Non ho mai sentito davvero l’eccitazione da automotive del videoludo. Se ci penso è bizzarro. Sono nato nella decade in cui videogioco voleva dire automobili, dove Gran Turismo era sistematicamente il system seller della console più venduta del globo. Dove Squaresoft tirava fuori un JRPG sulle automobili e ci si permetteva di tirare fuori un gioco solo sulle Lamborghini senza manco sbattersi a trovare un titolo catchy a differenza di questa recensione di art of rally. Scrivevi Automobili Lamborghini sulla cartuccia e vendevi easy qualche copia. Anche se il dev era francese.
Chiedermi di parlare di art of rally è l’equivalente giochini del far dire messa a un buddista. È insensato e pericoloso e non si fa, una persona dabbene non lo farebbe. Un redattore presso SitoGenericoDiGiochini.it glisserebbe il discorso. Ma art of rally si apre con un pensiero incredibile, nella sua semplicità. Fare qualcosa di pericoloso con stile è arte. Questo lo posso capire. Cazzo, questo lo posso vivere, mi sforzo di viverlo un carattere digitato alla volta. Niente di quello che faccio qui sopra avrebbe senso se non ci fosse stile, se non ci fosse il pericolo tipico di chi prova a fare qualcosa di diverso dal copione trama-gameplay-grafica da mille-e-una recensioni già scritte-lette-defecate.
Il rispetto liturgico che art of rally ha per il rally traspare fin dal primo avvio. È una celebrazione del famigerato Gruppo B, quello che ha spinto il rally ai suoi limiti facendone pagare lo scotto ai suoi piloti. La gente moriva davvero, su quelle piste. Ed è brutto da dirsi, forse è per questo che l’automotive aveva il suo fascino, perché in storie come quelle dei piloti del Gruppo B vediamo riflesso qualcosa che noi non avremo mai il coraggio di fare e di perdere. Lucio Dalla ha scritto una canzone dedicata a Ayrton Senna, mica a Barrichello che a San Marino ’94 è rimasto solo ferito.
Comunque, com’è come non è, il Gruppo B nell’universo che prende vita quando avvii art of rally non è stato smantellato dalla FIA. È diventato il Gruppo S, e rimane tale finché lo costringi a rimanere in vita usando la tua console come polmone d’acciaio. Dura qualche attimo, forse qualcosa in più, ma finché dura è incredibile anche per te che di rally non sai un cazzo e non hai mai voluto sapere un cazzo.
DualSense è una rivelazione. Una rivoluzione. Funziona anche cambiando due lettere, perché di cosa significa DualSense non ne hai davvero idea finché non lo provi. E il modo migliore per provarlo è con qualche gioco di guida, soprattutto se tu nei giochini non guidi mai. DualSense è quello che mancava ai controller per essere credibili, simula quello che sta succedendo nell’abitacolo facendo vibrare la scocca dove e come serve.
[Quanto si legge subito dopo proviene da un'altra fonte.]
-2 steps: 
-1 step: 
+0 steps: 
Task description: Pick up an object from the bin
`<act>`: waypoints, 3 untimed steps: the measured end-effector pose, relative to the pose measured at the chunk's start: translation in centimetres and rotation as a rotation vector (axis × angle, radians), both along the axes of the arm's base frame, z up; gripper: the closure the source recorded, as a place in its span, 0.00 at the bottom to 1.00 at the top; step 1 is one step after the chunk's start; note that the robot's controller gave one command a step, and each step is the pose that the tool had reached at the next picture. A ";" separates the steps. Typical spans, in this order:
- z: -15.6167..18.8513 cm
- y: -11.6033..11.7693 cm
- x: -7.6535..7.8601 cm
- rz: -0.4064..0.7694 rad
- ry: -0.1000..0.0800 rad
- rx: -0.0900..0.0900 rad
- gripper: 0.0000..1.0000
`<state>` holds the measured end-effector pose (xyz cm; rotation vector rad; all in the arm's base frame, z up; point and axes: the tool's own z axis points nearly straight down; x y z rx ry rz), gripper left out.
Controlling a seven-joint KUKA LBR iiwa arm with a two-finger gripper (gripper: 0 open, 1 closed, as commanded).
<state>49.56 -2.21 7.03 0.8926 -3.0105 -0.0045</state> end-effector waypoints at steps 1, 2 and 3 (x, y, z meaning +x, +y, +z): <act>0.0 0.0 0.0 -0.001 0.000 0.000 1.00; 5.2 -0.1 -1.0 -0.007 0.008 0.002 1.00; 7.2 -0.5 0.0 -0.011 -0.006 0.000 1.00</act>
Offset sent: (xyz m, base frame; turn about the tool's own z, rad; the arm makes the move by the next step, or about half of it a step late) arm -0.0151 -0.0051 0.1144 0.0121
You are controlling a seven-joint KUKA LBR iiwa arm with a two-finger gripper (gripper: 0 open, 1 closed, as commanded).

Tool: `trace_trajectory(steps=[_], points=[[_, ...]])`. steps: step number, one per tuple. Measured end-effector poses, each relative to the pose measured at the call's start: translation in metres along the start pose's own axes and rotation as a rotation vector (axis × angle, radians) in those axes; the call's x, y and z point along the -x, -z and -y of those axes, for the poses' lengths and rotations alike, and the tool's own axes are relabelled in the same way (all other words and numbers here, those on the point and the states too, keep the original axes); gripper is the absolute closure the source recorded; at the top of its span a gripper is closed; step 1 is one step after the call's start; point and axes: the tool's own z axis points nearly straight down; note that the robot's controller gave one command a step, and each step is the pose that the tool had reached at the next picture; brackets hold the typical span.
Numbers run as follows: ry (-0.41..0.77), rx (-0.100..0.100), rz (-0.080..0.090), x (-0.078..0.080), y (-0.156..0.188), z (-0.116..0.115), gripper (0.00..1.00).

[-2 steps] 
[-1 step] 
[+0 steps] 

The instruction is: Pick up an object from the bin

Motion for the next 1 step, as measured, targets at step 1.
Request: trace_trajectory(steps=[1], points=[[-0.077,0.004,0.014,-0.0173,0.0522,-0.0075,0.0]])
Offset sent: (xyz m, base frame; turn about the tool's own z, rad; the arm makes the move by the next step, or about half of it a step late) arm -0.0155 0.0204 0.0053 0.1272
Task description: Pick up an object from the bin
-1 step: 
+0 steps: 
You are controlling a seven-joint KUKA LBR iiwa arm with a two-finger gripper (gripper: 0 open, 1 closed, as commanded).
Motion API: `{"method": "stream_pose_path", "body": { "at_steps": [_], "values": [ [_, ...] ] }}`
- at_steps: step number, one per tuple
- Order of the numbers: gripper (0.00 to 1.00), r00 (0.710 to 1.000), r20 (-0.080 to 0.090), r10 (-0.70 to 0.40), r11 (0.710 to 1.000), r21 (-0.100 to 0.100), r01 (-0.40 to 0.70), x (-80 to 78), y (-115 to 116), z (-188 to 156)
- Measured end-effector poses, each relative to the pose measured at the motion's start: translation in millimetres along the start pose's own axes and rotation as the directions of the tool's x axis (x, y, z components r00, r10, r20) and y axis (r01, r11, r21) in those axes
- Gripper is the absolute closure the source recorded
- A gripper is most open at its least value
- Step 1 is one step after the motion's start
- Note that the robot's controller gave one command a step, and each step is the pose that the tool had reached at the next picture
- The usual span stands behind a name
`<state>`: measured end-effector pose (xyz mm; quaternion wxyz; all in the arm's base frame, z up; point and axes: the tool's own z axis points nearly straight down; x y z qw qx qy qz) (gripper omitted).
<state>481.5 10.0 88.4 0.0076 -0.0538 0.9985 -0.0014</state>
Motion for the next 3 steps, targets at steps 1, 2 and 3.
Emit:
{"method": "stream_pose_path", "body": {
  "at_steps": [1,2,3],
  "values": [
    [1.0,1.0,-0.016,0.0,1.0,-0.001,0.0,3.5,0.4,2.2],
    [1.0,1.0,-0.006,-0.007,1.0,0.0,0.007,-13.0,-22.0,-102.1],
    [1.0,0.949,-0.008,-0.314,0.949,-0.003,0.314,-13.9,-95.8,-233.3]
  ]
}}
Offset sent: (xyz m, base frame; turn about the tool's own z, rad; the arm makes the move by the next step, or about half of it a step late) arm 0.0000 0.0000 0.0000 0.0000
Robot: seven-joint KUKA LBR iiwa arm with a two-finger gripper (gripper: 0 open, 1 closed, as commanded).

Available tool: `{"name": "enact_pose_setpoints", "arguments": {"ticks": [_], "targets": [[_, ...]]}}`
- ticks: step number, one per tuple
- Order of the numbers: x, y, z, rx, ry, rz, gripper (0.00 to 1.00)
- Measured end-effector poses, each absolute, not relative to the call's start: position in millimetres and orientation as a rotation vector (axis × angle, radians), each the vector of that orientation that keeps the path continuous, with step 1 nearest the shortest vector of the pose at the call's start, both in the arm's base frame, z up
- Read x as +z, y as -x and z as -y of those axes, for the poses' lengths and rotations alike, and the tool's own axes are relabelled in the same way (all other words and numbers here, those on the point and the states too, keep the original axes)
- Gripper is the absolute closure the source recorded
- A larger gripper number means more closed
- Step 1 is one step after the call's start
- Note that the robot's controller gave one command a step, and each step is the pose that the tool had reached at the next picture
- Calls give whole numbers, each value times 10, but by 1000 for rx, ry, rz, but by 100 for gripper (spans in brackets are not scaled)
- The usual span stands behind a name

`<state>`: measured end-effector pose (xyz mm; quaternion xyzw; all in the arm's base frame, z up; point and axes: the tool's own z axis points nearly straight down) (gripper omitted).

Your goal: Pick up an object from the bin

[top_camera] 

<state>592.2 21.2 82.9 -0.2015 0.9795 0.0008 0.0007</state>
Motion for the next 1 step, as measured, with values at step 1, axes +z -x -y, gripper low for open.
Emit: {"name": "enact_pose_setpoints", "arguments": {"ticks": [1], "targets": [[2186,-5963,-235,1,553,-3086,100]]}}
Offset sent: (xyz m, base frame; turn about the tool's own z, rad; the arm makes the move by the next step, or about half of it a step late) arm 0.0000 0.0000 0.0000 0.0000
Dipende dal terreno, dalla trazione, da quanto stai accelerando. Dipende da un sacco di cose ma se stai giocando con DualSense ti accorgi subito di cosa non va e ti correggi, ti educhi a guidare come guiderebbe uno più sgamato di te.
È quello che mancava. È come se fino ad oggi avessimo avuto un occhio solo. E finché vale per tutti, finché tutti abbiamo un occhio solo, la normalità è quella. Ma nel momento in cui arriva una persona con due occhi, beh, quella persona è un re. DualSense è quell’occhio che ci mancava, un nuovo linguaggio che si aggiunge al verbo dei videogiochi permettendo ai game dev di fare cose mai tentate prima. Anche all’apparenza banali, cazzate come far giocare a me un gioco di corse e farmici finire sotto.